As one of the main bases of English power in southern Munster, the town of Youghal was selected by FitzGerald for attack. The first act which he undertook after the command of the overall rebel force passed to him was to lead an Irish rebel force to attack the town; Youghal was captured by the rebels, and the English Army presence in the town (serving as Youghal's garrison) were massacred. FitzGerald also ordered the execution of a number of English officials by hanging.

His troops then started to brutally sack the town, looting and burning the homes of the townsfolk. A group of soldiers and civilians made a last stand at a town gate but were ultimately overrun and slaughtered. One of FitzGerald's allies, MacCarthy Mór, launched a similar attack on the English-held port of Kinsale.
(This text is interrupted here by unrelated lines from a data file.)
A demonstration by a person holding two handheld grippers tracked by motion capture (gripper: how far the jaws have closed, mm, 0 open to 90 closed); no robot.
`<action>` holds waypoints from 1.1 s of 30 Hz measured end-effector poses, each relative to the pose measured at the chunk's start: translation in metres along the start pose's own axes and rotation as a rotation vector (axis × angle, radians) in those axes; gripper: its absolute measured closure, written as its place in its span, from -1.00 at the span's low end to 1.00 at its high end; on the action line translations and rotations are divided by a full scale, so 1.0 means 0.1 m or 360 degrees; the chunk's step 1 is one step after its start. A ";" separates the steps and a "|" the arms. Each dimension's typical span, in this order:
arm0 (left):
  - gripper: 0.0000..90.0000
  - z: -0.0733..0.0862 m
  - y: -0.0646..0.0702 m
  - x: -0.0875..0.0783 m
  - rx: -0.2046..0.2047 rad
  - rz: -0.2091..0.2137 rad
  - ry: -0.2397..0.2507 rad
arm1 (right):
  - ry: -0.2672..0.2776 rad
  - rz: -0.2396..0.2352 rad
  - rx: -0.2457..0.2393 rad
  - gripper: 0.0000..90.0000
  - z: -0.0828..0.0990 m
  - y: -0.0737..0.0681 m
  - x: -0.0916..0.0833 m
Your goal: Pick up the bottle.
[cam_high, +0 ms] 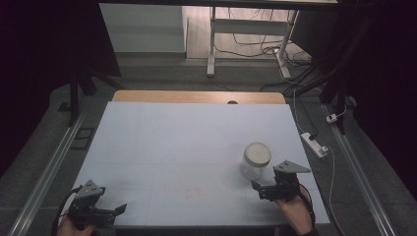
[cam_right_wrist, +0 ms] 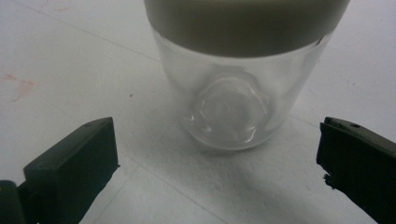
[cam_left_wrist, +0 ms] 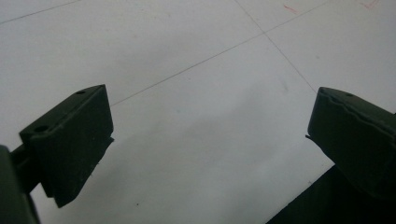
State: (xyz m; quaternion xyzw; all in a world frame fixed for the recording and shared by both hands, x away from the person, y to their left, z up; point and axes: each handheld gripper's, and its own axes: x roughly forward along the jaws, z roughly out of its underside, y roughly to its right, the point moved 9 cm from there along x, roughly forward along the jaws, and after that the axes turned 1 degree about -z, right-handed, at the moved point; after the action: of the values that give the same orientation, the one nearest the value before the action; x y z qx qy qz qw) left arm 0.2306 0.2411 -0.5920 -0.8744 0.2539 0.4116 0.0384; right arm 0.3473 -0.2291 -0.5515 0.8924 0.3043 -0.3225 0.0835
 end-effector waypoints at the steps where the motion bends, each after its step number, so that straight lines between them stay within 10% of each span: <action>1: -0.98 0.00 0.00 0.00 0.0000 -0.0001 -0.0001 | 0.0004 -0.0001 -0.0002 -1.00 -0.01 0.00 0.01; 33: -0.97 0.00 0.01 0.01 0.0016 0.0003 -0.0018 | 0.0069 -0.0070 -0.0032 -1.00 -0.30 0.11 0.44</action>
State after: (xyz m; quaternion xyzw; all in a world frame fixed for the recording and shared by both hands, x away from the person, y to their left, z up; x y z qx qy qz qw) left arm 0.2305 0.2396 -0.5930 -0.8717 0.2564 0.4153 0.0437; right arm 0.3958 -0.2061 -0.5566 0.8914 0.3288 -0.3017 0.0787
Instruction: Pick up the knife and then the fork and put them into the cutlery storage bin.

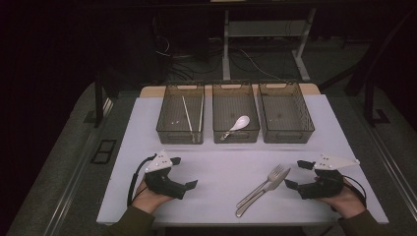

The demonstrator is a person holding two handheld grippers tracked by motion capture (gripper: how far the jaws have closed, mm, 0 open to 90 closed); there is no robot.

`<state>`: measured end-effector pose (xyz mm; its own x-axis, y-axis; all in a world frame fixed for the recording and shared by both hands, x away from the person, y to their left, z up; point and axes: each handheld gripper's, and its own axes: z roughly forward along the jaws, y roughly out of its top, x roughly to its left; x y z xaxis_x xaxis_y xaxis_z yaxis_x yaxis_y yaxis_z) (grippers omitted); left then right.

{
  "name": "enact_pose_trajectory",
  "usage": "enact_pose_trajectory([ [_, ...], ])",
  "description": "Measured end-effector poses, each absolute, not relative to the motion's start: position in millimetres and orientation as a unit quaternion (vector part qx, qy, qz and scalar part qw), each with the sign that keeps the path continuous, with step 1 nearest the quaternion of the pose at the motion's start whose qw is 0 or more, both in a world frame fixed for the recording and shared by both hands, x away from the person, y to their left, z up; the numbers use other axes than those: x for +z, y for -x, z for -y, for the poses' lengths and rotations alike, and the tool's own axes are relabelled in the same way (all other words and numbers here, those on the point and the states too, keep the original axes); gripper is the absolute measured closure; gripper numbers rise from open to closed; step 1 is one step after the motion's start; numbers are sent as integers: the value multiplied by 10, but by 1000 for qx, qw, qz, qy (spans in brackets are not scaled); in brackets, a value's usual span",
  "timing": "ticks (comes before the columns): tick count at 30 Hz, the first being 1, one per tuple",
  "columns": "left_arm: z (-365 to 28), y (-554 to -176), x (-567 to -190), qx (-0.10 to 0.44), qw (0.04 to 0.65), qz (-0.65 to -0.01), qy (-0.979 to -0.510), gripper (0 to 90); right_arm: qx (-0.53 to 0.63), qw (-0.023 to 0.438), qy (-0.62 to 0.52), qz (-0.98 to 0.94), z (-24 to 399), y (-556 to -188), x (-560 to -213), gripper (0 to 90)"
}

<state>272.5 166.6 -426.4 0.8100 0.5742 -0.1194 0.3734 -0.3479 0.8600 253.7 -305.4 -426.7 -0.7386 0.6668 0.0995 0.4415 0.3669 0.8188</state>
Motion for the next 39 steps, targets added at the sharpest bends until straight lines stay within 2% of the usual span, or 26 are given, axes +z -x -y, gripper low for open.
enact_pose_trajectory([
  [1,-1664,-2726,-4270,101,493,-291,-814,0,447,116,-337,-820,3037,-2541,-4261,154],
  [6,-1648,-2734,-4298,94,486,-282,-822,0,429,95,-340,-832,2948,-2565,-4260,299],
  [7,-1643,-2734,-4302,93,487,-283,-821,0,427,90,-338,-834,2928,-2566,-4254,361],
  [9,-1643,-2737,-4303,90,488,-285,-820,0,428,79,-330,-838,2888,-2576,-4249,403],
  [12,-1644,-2745,-4312,84,489,-288,-819,0,423,69,-315,-847,2804,-2584,-4243,517],
  [16,-1648,-2753,-4316,83,486,-287,-822,0,422,51,-303,-853,2699,-2588,-4246,731],
  [21,-1645,-2754,-4316,82,485,-287,-822,0,416,28,-271,-868,2540,-2587,-4251,874],
  [39,-1633,-2748,-4317,78,486,-287,-821,0,386,12,-223,-895,2118,-2660,-4393,894],
])
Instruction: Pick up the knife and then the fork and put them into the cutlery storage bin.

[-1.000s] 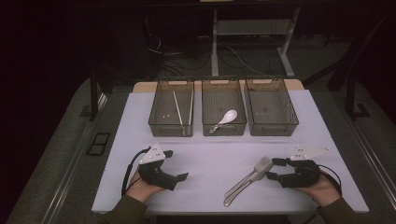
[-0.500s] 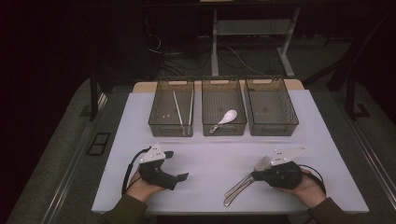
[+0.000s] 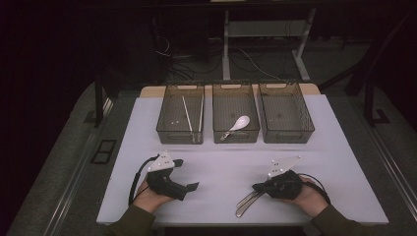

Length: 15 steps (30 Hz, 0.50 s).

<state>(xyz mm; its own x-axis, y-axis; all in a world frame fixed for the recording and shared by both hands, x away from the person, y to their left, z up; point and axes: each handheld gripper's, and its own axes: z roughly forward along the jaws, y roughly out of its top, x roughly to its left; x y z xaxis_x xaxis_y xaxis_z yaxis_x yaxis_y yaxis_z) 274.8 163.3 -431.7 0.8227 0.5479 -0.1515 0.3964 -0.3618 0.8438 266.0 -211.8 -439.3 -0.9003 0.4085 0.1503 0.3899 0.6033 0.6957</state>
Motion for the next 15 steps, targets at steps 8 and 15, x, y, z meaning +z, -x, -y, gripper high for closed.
enact_pose_trajectory([
  [8,-1627,-2747,-4319,76,487,-286,-822,0,377,7,-221,-899,2087,-2655,-4434,894],
  [15,-1623,-2746,-4320,75,487,-287,-821,0,372,3,-214,-903,2064,-2631,-4436,895],
])
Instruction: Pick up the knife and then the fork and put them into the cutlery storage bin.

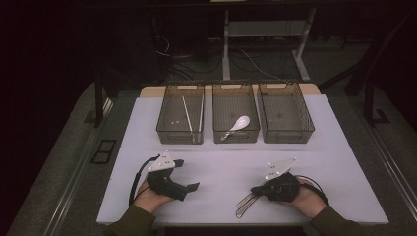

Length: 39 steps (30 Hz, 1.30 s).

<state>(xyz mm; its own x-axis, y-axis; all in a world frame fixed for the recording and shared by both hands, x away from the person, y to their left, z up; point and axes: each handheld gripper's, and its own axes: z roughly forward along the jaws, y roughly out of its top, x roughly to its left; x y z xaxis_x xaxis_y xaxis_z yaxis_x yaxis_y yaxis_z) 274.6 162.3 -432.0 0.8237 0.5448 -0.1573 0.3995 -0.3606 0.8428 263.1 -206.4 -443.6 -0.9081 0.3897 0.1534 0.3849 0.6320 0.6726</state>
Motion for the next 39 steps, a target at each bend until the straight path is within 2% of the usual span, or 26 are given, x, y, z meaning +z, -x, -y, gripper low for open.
enact_pose_trajectory([
  [17,-1625,-2752,-4320,74,488,-286,-821,0,367,13,-207,-907,1911,-2676,-4475,895],
  [39,-1625,-2757,-4321,72,489,-286,-821,0,354,32,-209,-911,1672,-3029,-4463,895],
])
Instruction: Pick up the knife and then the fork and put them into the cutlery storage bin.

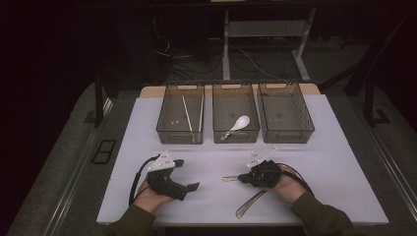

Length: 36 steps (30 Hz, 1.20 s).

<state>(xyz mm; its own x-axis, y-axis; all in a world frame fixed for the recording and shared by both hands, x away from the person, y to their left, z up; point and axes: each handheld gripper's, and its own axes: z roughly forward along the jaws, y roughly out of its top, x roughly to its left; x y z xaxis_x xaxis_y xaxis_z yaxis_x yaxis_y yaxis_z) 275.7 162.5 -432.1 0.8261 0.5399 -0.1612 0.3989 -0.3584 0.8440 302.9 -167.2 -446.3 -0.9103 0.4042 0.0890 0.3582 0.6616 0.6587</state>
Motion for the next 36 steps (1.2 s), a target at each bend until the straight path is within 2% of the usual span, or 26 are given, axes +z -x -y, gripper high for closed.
enact_pose_trajectory([
  [8,-1628,-2756,-4320,72,489,-285,-821,0,356,21,-205,-911,1675,-3115,-4432,891],
  [15,-1626,-2758,-4326,69,489,-285,-821,0,377,15,-214,-901,1876,-3202,-4213,702],
  [19,-1628,-2761,-4329,68,488,-285,-822,0,361,22,-199,-911,2006,-3245,-4171,661],
  [26,-1622,-2765,-4337,65,487,-286,-823,0,334,26,-181,-925,2154,-3298,-4238,684],
  [36,-1625,-2764,-4338,65,488,-284,-823,0,303,16,-148,-941,2065,-3298,-4376,759],
])
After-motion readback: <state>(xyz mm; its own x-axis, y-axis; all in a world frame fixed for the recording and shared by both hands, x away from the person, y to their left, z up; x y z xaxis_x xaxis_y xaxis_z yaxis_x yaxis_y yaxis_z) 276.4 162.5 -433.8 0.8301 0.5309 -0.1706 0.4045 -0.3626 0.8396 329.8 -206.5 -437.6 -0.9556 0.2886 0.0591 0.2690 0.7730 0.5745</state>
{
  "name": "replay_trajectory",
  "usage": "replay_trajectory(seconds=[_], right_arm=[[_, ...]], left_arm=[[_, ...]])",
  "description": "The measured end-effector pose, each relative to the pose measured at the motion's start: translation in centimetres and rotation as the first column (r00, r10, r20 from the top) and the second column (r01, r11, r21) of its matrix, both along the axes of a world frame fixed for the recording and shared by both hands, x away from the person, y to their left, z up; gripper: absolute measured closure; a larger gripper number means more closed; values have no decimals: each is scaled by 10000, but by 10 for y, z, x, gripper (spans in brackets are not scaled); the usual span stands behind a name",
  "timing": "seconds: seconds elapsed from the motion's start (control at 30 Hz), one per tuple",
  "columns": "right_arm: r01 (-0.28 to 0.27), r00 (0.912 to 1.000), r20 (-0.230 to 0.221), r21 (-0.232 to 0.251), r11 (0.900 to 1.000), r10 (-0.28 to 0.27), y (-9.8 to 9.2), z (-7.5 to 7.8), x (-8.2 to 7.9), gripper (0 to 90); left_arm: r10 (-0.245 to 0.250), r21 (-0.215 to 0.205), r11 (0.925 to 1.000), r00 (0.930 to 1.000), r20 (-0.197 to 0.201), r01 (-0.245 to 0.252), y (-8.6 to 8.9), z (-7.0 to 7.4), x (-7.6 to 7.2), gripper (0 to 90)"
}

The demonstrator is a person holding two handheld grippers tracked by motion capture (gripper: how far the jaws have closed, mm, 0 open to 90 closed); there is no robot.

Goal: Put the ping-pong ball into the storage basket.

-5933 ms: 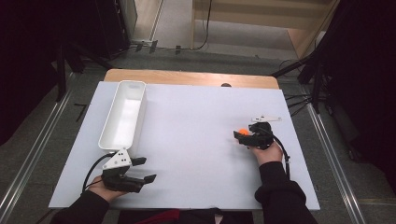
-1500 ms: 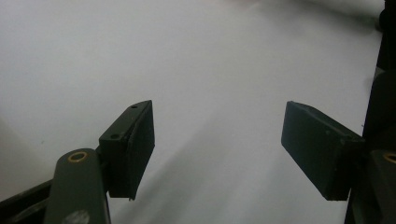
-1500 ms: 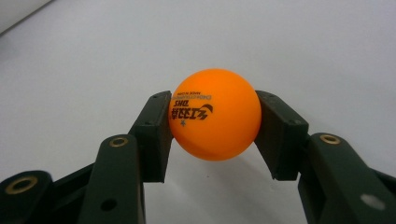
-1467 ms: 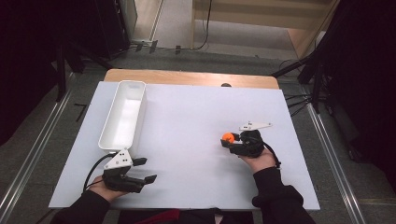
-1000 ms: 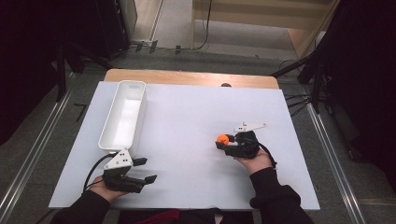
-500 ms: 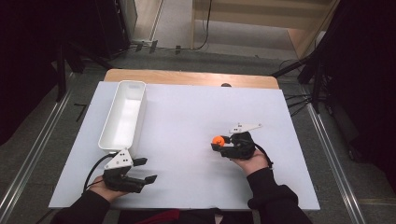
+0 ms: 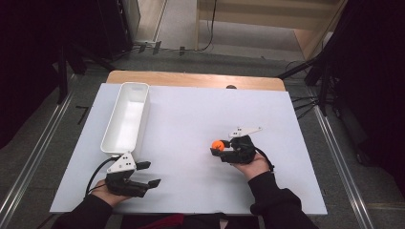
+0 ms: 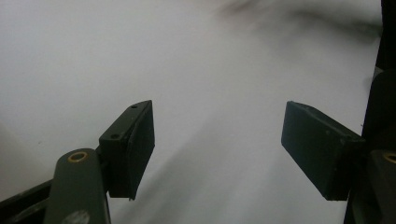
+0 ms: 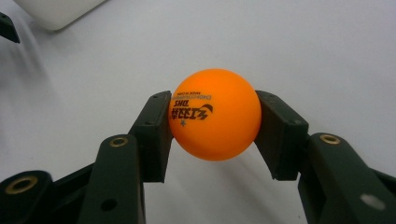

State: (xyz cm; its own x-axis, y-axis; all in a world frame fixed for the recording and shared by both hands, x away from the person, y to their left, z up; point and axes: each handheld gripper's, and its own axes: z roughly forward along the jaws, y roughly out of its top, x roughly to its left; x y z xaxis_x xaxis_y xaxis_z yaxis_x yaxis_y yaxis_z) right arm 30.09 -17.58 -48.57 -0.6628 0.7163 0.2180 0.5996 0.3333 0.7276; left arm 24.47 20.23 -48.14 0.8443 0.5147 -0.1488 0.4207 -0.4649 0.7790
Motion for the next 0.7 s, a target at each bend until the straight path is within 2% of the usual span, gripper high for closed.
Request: replay_trajectory(seconds=[0.7], right_arm=[[-193,9998,31,81,9998,193,15,0,4,483]], left_arm=[[-8,7,10000,10000,-12,8,0,0,0,264]])
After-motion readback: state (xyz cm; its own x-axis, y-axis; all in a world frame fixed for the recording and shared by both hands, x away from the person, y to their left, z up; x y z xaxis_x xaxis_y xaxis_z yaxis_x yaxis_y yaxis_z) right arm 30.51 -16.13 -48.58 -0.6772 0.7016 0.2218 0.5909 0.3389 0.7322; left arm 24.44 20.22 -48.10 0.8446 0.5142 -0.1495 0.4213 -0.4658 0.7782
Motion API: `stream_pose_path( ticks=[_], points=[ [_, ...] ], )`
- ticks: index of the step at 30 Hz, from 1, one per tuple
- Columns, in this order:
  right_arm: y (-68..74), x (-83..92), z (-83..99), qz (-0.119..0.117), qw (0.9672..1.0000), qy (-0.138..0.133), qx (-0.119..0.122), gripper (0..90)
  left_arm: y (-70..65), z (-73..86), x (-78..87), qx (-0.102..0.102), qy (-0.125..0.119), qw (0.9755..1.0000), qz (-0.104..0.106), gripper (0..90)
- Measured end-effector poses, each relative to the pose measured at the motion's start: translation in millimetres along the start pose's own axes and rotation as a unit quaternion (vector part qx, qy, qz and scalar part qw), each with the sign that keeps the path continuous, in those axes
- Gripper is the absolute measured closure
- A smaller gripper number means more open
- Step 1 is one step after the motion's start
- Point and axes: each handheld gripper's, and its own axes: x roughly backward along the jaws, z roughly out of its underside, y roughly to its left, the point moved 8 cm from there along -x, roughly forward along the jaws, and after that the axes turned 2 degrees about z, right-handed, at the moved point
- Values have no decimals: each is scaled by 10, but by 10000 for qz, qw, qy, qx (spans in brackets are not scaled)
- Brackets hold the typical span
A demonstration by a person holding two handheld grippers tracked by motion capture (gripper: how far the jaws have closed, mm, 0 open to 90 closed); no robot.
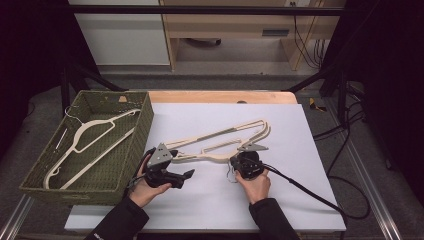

After Youghal was captured, much of the territory around the English-held areas of Munster was ravaged by the native Irish, and a blockade was established around the city of Cork, where numerous people fled to escape the destruction throughout the province.

== Aftermath ==
Crown forces, under Thomas Butler, 10th Earl of Ormond retook Youghal after several weeks. Ormond, believing that the civilian population had aided the rebels (deliberately or through negligence), put Youghal's mayor on trial for treason and executed him.

After news of the sack became known, numerous reprisals were carried out on Catholic non-combatants throughout Ireland. For example, when William Pelham seized the lands of rebel leaders, he "slaughtered the inhabitants" of the estates. In Youghal itself, on 28 March 1580, Franciscan priest Daniel O’Neilan was executed in the town on the orders of its military governor, Sir William Morgan. Later in 1580, following the 3-day Siege of Smerwick, the garrison at Ard na Caithne were massacred by English forces after surrendering.

The rebellion continued until the English Crown emerged victorious in 1583, and initiated the plantation of Munster. FitzGerald went into hiding in 1581 after the tide of war turned against him, but was eventually hunted down and killed in County Kerry.

Youghal would achieve a level of prominence in Irish history again in 1650, when Oliver Cromwell departed Ireland from Youghal having completed his conquest of the island. The gate was restored by the town authorities in the 19th century.